Des alvéoles de cire larvaire par kyrielles, des scribouillards d’un âge indéterminé, des gouailleurs qui prennent un bain visiblement très chaud : tout se passe dans une salle de bain, l’eau du robinet provient d’une altitude luxuriante et riche en ressources dangereuses…
Des alvéoles de cire larvaire et les yeux de la Geisha qui me regardent alors que je suis nu dans la baignoire, des scribouillards il n’y a plus rien à dire ; ils sont comme entraînés à la dérive pour avoir tenté d’aimer et leurs langages informatiques, dehors, génèrent parmi les consommateurs un désir d’erreur et de dérision : filmée par la caméra, cette foule acclame les gouailleurs riant de leurs histoires insipides que je laisse traîner en papier journal aux pieds de la baignoire brûlante.
Une femme s’endort en haut d’un toit, c’est la nuit ; un oeil clos, l’autre ouvert et le dictionnaire grammatical qui attend sur sa table de chevet, il n’y a même plus le téléphone à côté pour la réveiller.
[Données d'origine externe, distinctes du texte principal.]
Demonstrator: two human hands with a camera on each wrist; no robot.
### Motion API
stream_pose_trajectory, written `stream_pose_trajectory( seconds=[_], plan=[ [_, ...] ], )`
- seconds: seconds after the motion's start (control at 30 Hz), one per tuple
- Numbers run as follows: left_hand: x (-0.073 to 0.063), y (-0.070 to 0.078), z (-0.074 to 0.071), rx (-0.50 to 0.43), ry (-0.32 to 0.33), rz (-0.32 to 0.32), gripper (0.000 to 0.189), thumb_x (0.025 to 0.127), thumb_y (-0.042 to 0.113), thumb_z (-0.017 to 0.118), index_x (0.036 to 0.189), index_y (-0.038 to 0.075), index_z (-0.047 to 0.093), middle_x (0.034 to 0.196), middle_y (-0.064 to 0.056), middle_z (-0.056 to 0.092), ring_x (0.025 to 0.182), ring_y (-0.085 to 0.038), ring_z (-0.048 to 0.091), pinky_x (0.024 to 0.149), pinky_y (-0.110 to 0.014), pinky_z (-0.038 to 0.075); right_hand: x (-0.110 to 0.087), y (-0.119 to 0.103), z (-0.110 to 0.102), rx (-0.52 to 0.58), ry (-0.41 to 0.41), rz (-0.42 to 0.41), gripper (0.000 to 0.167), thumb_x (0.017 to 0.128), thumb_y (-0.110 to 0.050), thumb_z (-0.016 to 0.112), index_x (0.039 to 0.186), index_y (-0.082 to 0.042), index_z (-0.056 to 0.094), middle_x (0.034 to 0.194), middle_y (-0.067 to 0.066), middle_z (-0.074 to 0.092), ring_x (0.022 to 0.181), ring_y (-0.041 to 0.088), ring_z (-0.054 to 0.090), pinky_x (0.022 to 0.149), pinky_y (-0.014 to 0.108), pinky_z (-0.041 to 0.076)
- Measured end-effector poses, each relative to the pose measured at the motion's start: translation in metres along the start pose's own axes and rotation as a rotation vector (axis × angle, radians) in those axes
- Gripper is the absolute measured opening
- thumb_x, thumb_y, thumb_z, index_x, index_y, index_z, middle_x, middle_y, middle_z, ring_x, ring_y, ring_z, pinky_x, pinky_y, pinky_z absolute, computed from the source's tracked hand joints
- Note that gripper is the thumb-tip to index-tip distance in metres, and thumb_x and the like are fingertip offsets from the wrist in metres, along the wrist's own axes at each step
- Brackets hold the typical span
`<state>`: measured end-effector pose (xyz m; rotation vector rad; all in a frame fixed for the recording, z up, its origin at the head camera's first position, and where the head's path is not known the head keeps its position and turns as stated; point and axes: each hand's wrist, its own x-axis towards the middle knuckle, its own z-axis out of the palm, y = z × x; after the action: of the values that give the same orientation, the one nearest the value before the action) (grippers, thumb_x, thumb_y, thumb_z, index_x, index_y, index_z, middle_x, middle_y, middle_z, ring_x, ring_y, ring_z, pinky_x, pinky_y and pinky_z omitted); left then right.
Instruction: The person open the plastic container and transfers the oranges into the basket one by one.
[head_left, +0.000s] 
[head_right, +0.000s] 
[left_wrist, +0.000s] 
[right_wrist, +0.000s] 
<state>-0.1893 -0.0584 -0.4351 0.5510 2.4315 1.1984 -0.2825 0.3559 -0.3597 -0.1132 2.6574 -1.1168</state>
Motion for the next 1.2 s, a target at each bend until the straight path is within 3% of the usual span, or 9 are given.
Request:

Dans la soie noire de la suie, elle s’octroie du temps libre. Au commencement est née alors la dormeuse, ou la cheminée, ou ce monde de la force qui ensevelit sous ses cils les rayons des étoiles. Son rêve ? Du zinc oxydé, une palette de négations sous la huée imaginaire des hackers, un moutonnement oriental !
Un moutonnement noir : des jeux de cartes de Poker enduit de lissage, une quatrième de couverture aux horizons boursiers quand la pluie acide allume alors les abîmes comme seule fricative avant l’aurore… Il y a aussi cette longue et douloureuse progression des mercenaires qui cherchent la geisha, cette femme anguille à la Vilnius Poker qui, face à la lumière de ces tréfonds où l’on ne viendra pas nous trouver, automatise et désamorce les miracles que les pages du livre ont créé.
« Pour guérir, comprendre n’est pas nécessaire. » Elle avait coutume de dire. Et j’étais d’accord avec ce point de vue, que je prenais parfois pour un indice, d’autres fois pour un inachèvement.
« Hâte-toi, à chaque opération mentale, de rattraper la dernière correspondance et de retrouver ainsi le fond de l’impasse, et, et seulement si tu arrives à recréer en imagination la fugacité de cet instant, découvre-toi une nouvelle passion pour la spéléologie hiéroglyphique en voix d’extinction » ; je ne comprenais guère ses paroles ésotériques mais je n’osais lui poser aucune question.